Most modern sexual assault counsellors focus on re-building the trust and removing the guilt most victims feel. Intimacy, however, remains difficult as ethics have prevented therapists from taking the actions necessary to reconstruct intimacy into a healthy, natural desire. Many therapists are not comfortable performing the role necessary, and note the risk involved in such a treatment. There is a chance the patient could develop further complications toward intimacy. Many patients are not able to grant the very significant level of trust required for such a treatment to be successful.

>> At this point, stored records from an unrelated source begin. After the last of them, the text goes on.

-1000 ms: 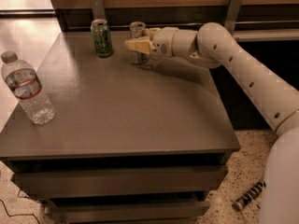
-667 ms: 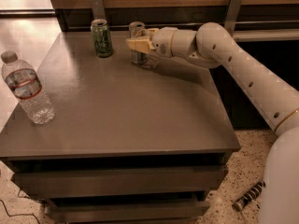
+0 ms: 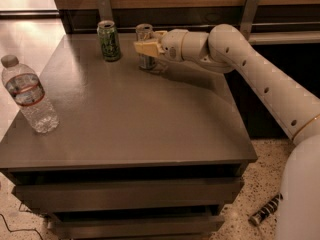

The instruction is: Move redbull can near water bottle

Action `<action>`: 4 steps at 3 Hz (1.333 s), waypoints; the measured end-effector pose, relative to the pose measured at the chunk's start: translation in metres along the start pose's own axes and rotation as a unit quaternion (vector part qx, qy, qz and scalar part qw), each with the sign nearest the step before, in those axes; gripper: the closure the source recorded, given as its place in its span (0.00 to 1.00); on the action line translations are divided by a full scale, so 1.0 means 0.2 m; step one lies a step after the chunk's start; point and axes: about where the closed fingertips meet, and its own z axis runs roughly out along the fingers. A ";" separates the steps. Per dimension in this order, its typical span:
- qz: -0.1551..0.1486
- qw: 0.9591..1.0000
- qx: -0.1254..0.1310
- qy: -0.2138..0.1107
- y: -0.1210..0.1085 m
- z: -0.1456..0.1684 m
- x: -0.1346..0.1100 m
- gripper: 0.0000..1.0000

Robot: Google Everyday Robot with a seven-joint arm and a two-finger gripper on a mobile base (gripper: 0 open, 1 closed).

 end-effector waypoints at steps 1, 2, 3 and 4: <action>0.002 1.000 -0.004 0.002 0.01 -0.02 -0.02 1.00; 0.010 1.000 -0.011 0.001 0.07 -0.14 -0.13 1.00; 0.004 1.000 -0.009 -0.010 0.17 -0.27 -0.25 1.00; -0.009 1.000 -0.010 -0.022 0.35 -0.32 -0.31 1.00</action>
Offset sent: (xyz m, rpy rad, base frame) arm -0.0549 -0.0415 0.0617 0.0188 0.0337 0.0185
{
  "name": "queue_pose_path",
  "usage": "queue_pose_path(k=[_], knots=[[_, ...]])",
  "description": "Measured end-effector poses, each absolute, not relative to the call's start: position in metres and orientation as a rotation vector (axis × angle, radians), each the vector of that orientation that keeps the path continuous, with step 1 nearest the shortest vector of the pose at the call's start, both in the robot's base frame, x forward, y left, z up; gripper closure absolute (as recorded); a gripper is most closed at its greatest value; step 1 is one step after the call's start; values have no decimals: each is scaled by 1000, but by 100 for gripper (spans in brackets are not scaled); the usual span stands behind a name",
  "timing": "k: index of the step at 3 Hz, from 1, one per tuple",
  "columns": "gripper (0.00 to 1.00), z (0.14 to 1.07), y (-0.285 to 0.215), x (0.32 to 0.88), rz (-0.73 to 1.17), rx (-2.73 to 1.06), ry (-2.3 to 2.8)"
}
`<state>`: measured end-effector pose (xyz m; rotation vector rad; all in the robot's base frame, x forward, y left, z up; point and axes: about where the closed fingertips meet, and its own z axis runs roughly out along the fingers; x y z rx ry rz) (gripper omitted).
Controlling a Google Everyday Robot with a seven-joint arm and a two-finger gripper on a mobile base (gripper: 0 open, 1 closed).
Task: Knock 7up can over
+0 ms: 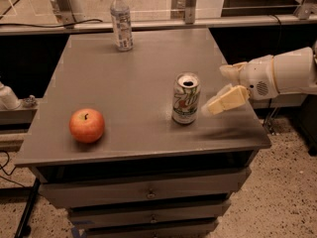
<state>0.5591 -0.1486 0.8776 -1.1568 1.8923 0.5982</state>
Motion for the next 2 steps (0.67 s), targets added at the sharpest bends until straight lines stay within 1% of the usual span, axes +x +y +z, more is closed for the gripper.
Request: queue_pose_path(k=[2], knots=[[0, 890, -114, 572, 745, -1075, 1875]])
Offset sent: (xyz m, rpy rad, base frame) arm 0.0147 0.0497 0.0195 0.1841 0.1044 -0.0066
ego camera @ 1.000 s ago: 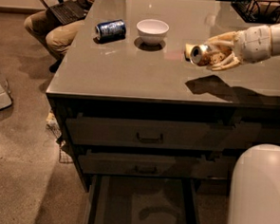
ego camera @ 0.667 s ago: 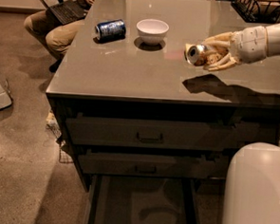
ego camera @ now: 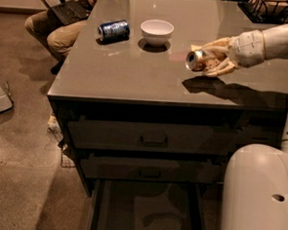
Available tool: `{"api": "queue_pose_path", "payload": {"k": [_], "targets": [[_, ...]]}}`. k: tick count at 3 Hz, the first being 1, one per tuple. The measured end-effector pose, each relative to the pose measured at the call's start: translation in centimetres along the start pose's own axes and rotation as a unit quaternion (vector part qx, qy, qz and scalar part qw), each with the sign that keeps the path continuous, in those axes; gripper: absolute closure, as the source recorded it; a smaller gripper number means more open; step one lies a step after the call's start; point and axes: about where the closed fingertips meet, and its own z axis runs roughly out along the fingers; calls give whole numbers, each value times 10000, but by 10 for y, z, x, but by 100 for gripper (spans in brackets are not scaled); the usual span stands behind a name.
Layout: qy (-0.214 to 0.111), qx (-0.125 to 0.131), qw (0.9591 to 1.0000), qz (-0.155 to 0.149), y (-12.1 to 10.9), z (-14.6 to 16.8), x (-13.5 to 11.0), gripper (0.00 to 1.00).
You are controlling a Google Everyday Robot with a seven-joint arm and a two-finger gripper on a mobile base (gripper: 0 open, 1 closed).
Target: Pick orange can from bottom drawer and place on counter
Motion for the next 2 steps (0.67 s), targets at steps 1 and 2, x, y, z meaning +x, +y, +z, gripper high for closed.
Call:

This is a process that will place the victim in a submissive relationship to the therapist. The reason for this is simple. Because sexual assault takes away all control, many victims are not able to take the control back, or take too much back. This process starts by having the patient relinquish control (but not consent) to the therapist. In such a manner the control is transferred from a source of fear to a neutral entity. From there, the therapist gradually returns the control back to the patient until a healthy balance is reached. What makes this process work is the use of physical intimacy between the therapist and patient as part of the process.
Before beginning this treatment, the prospective patient must first undergo a blood test for sexually transmitted diseases. The therapist is required to present a two blood tests. One after the termination of his last such treatment, and one performed six months later, to ensure there are no dormant diseases present. The prospective patient must also sign a wavier and consent form, the wavier freeing the therapist of legal recourse should the treatment be unsuccessful, the consent form legal proof that any physical intimacy between therapist/patient was performed as partof the treatment and not as a violation of therapist/patient relationship. It also precludes sexual assault charges from being filed against the therapist, excluding failure to uphold "safe word" agreement (see below).
Before treatment begins, a safe word must be chosen by the patient. The safe word will be written on two copies, one for each party, and recorded for future identification. All sessions will be filmed, and all uses of the safe word must be observed, regardless of tone or context, so choose carefully.
Please ask your therapist any questions you may have before electing this treatment. At your wish, questions and answers may be formally recorded to ensure no misunderstandings were taken advantage of.